> [About this task] Print the listing below a second time, exactly, and omit its images.
== Segment start ==
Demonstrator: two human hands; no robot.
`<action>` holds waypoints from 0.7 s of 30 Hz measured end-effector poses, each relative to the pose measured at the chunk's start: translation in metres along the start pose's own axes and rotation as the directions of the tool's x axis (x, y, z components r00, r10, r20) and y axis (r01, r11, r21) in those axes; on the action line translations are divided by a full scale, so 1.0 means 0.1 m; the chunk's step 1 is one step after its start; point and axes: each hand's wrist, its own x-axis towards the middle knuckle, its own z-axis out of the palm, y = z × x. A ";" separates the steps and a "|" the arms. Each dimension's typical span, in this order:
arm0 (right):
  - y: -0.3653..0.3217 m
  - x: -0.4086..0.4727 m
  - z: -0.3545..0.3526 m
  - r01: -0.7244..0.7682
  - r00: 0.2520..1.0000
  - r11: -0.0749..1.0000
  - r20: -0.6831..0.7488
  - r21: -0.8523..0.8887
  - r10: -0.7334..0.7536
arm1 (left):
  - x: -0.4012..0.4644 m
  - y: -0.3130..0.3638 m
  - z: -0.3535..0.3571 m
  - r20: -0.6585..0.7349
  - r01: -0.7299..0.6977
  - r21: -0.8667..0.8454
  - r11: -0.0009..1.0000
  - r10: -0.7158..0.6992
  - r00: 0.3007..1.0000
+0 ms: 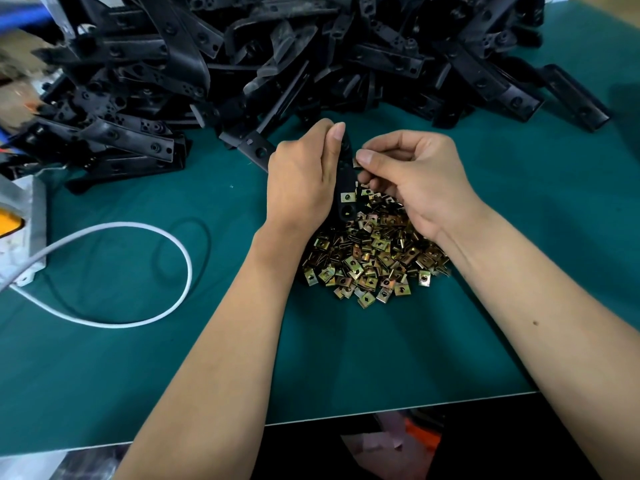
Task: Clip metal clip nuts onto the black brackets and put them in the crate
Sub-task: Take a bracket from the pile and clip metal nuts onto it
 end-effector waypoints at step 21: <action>-0.01 0.04 -0.04 0.031 1.000 0.996 0.009 -0.083 -0.030 | -0.01 0.12 0.03 -0.021 0.014 0.045 0.999 -0.013 1.000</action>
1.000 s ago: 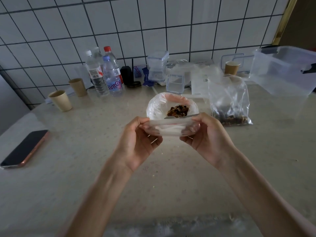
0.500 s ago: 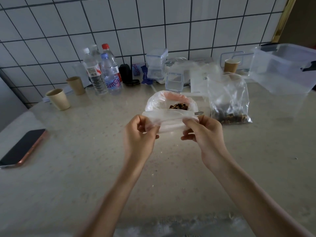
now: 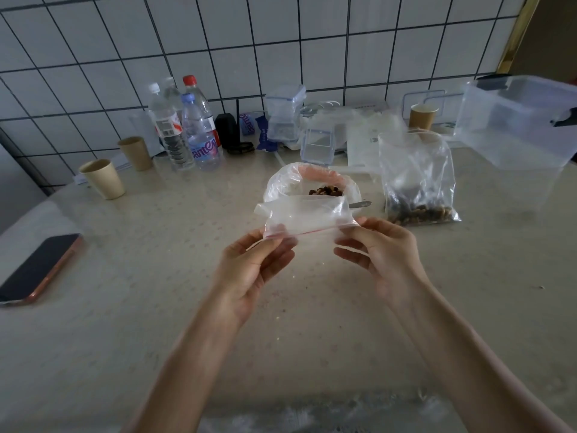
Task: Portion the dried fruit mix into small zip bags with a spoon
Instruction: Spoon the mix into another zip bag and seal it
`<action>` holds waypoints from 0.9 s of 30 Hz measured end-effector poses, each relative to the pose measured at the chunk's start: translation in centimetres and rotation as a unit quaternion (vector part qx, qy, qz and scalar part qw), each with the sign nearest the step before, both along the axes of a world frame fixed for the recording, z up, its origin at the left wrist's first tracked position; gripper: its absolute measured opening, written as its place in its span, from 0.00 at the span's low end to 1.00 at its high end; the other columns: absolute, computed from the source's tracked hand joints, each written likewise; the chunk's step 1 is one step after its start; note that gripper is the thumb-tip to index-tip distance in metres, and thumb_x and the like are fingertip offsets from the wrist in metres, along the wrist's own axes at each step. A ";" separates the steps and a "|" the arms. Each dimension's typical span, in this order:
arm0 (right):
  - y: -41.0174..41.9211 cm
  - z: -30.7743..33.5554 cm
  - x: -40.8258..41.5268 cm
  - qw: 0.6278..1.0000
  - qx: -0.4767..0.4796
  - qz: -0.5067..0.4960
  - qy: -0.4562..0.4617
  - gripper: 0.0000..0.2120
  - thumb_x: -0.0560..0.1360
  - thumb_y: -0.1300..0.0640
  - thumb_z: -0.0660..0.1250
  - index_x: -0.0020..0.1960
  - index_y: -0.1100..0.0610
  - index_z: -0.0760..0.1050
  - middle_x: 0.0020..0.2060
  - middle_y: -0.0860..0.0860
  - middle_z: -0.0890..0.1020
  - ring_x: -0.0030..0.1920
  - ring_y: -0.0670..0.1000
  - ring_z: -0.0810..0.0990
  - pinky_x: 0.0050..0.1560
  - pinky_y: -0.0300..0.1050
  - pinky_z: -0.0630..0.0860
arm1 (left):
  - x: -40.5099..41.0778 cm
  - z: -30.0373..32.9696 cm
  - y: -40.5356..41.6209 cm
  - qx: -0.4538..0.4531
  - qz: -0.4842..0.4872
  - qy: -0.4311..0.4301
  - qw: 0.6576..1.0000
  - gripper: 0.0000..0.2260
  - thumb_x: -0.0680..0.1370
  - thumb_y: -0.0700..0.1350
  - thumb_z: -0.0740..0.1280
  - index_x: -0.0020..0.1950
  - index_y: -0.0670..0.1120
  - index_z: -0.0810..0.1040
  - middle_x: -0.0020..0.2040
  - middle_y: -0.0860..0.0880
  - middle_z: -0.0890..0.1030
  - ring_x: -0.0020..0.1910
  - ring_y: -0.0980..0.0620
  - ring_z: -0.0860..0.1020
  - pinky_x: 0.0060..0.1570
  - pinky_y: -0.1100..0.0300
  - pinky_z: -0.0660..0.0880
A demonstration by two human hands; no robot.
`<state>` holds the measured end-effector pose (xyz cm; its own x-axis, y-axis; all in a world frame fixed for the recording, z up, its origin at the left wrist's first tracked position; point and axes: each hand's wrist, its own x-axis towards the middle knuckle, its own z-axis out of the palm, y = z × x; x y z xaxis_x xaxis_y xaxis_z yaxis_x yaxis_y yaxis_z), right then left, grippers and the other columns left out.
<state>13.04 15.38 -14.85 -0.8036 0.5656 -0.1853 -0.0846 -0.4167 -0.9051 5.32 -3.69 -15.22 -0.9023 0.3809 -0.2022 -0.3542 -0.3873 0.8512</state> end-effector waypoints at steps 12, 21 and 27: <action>0.1 0.7 0.6 0.960 -0.149 0.207 0.117 0.08 0.78 0.59 0.66 0.52 0.63 0.80 0.42 0.55 0.81 0.46 0.51 0.83 0.51 0.49 0.84 | 0.4 1.2 0.2 0.133 -0.113 -0.012 0.985 0.06 0.78 0.44 0.69 0.45 0.45 0.85 0.39 0.49 0.80 0.41 0.53 0.82 0.50 0.50 0.83; -0.1 1.4 0.8 0.962 -0.130 0.203 0.132 0.17 0.74 0.62 0.61 0.58 0.63 0.83 0.55 0.60 0.85 0.51 0.55 0.82 0.51 0.49 0.78 | 0.9 2.2 0.6 0.146 -0.132 -0.086 0.977 0.14 0.69 0.43 0.66 0.49 0.38 0.86 0.48 0.42 0.81 0.43 0.47 0.81 0.46 0.54 0.81; 0.2 0.7 1.3 0.980 0.075 0.178 0.055 0.13 0.72 0.69 0.73 0.54 0.74 0.79 0.50 0.61 0.84 0.51 0.56 0.82 0.54 0.51 0.80 | 1.1 1.0 1.2 -0.115 0.004 0.186 0.976 0.09 0.63 0.38 0.78 0.42 0.43 0.87 0.45 0.41 0.87 0.46 0.47 0.86 0.47 0.58 0.83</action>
<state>14.31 15.55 -14.15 -0.9651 0.2607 -0.0230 -0.0587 -0.3012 -0.9518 6.40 -2.48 -14.21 -0.9324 0.3563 0.0602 -0.0020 -0.1715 0.9852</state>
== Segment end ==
> [Result]
Demonstrator: two human hands; no robot.
`<action>` holds waypoints from 0.7 s of 30 Hz measured end-effector poses, each relative to the pose measured at the chunk's start: translation in metres along the start pose's own axes and rotation as the directions of the tool's x axis (x, y, z components r00, r10, r20) and y axis (r01, r11, r21) in those axes; on the action line translations are divided by a full scale, so 1.0 means 0.1 m; the chunk's step 1 is one step after its start; point and axes: each hand's wrist, its own x-axis towards the middle knuckle, its own z-axis out of the palm, y = z × x. A ";" separates the steps and a "|" the arms. Each dimension's typical span, in this order:
arm0 (right):
  - y: -0.3653..0.3217 m
  - x: -0.4086..0.4727 m
  - z: -0.3545..0.3526 m
  - r01: -0.7244..0.7682
  - r00: 0.2520..1.0000
  - r11: -0.0749..1.0000
  - r20: -0.6831..0.7488
  - r21: -0.8523..0.8887
  - r10: -0.7334..0.7536
arm1 (left):
  - x: -0.4012..0.4644 m
  - y: -0.3130..0.3638 m
  - z: -0.3535..0.3571 m
  - r20: -0.6585..0.7349
  - r01: -0.7299..0.6977
  - r21: -0.8667..0.8454
  - r11: -0.0009..1.0000
  - r10: -0.7158..0.6992
  - r00: 0.3007..1.0000
+0 ms: 
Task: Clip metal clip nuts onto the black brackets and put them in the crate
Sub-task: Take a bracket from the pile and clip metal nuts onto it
 end-effector waypoints at step 21: <action>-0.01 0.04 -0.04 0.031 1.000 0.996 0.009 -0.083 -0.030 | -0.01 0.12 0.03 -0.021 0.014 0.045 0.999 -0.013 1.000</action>
1.000 s ago: 
0.500 s ago: 
now: 
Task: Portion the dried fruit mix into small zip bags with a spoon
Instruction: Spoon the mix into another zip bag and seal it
`<action>` holds waypoints from 0.9 s of 30 Hz measured end-effector poses, each relative to the pose measured at the chunk's start: translation in centimetres and rotation as a unit quaternion (vector part qx, qy, qz and scalar part qw), each with the sign nearest the step before, both along the axes of a world frame fixed for the recording, z up, its origin at the left wrist's first tracked position; gripper: its absolute measured opening, written as its place in its span, from 0.00 at the span's low end to 1.00 at its high end; the other columns: absolute, computed from the source's tracked hand joints, each written likewise; the chunk's step 1 is one step after its start; note that gripper is the thumb-tip to index-tip distance in metres, and thumb_x and the like are fingertip offsets from the wrist in metres, along the wrist's own axes at each step. A ";" separates the steps and a "|" the arms. Each dimension's typical span, in this order:
arm0 (right):
  - y: -41.0174..41.9211 cm
  - z: -30.7743..33.5554 cm
  - x: -40.8258..41.5268 cm
  - qw: 0.6278..1.0000
  - qx: -0.4767..0.4796
  - qz: -0.5067..0.4960
  - qy: -0.4562..0.4617
  - gripper: 0.0000..0.2120
  - thumb_x: -0.0560..0.1360
  - thumb_y: -0.1300..0.0640
  - thumb_z: -0.0660..0.1250
  - index_x: -0.0020..0.1960
  - index_y: -0.1100..0.0610
  - index_z: -0.0760..0.1050
  - middle_x: 0.0020..0.2060
  - middle_y: -0.0860..0.0860
  - middle_z: -0.0890..0.1020
  - ring_x: -0.0030..0.1920
  - ring_y: -0.0670..0.1000
  - ring_z: -0.0810..0.0990
  - pinky_x: 0.0050..0.1560
  - pinky_y: -0.0300..0.1050
  - pinky_z: -0.0630..0.0860
arm1 (left):
  - x: -40.5099..41.0778 cm
  - z: -30.0373..32.9696 cm
  - y: -40.5356..41.6209 cm
  - qx: -0.4538..0.4531
  - qz: -0.4842..0.4872
  - qy: -0.4311..0.4301
  - qw: 0.6576..1.0000
  - gripper: 0.0000..0.2260
  - thumb_x: -0.0680..0.1370
  - thumb_y: -0.0700..0.1350
  - thumb_z: -0.0740..0.1280
  - index_x: -0.0020..0.1950
  - index_y: -0.0670..0.1120
  - index_z: -0.0810..0.1040
  - middle_x: -0.0020..0.2040
  - middle_y: -0.0860..0.0880
  - middle_z: -0.0890..0.1030
  - ring_x: -0.0020..0.1910
  - ring_y: -0.0980..0.0620
  - ring_z: -0.0860..0.1020
  - pinky_x: 0.0060..0.1570
  - pinky_y: -0.1100..0.0300
  - pinky_z: -0.0660..0.0880
A demonstration by two human hands; no robot.
`<state>` holds the measured end-effector pose (xyz cm; its own x-axis, y-axis; all in a world frame fixed for the recording, z up, its origin at the left wrist's first tracked position; point and axes: each hand's wrist, its own x-axis towards the middle knuckle, its own z-axis out of the palm, y = z × x; x y z xaxis_x xaxis_y xaxis_z yaxis_x yaxis_y yaxis_z), right then left, grippers and the other columns left out.
<state>13.04 15.38 -14.85 -0.8036 0.5656 -0.1853 -0.0846 -0.4167 -0.9051 5.32 -3.69 -15.22 -0.9023 0.3809 -0.2022 -0.3542 -0.3873 0.8512</state> end-effector waypoints at steps 12, 21 and 27: <action>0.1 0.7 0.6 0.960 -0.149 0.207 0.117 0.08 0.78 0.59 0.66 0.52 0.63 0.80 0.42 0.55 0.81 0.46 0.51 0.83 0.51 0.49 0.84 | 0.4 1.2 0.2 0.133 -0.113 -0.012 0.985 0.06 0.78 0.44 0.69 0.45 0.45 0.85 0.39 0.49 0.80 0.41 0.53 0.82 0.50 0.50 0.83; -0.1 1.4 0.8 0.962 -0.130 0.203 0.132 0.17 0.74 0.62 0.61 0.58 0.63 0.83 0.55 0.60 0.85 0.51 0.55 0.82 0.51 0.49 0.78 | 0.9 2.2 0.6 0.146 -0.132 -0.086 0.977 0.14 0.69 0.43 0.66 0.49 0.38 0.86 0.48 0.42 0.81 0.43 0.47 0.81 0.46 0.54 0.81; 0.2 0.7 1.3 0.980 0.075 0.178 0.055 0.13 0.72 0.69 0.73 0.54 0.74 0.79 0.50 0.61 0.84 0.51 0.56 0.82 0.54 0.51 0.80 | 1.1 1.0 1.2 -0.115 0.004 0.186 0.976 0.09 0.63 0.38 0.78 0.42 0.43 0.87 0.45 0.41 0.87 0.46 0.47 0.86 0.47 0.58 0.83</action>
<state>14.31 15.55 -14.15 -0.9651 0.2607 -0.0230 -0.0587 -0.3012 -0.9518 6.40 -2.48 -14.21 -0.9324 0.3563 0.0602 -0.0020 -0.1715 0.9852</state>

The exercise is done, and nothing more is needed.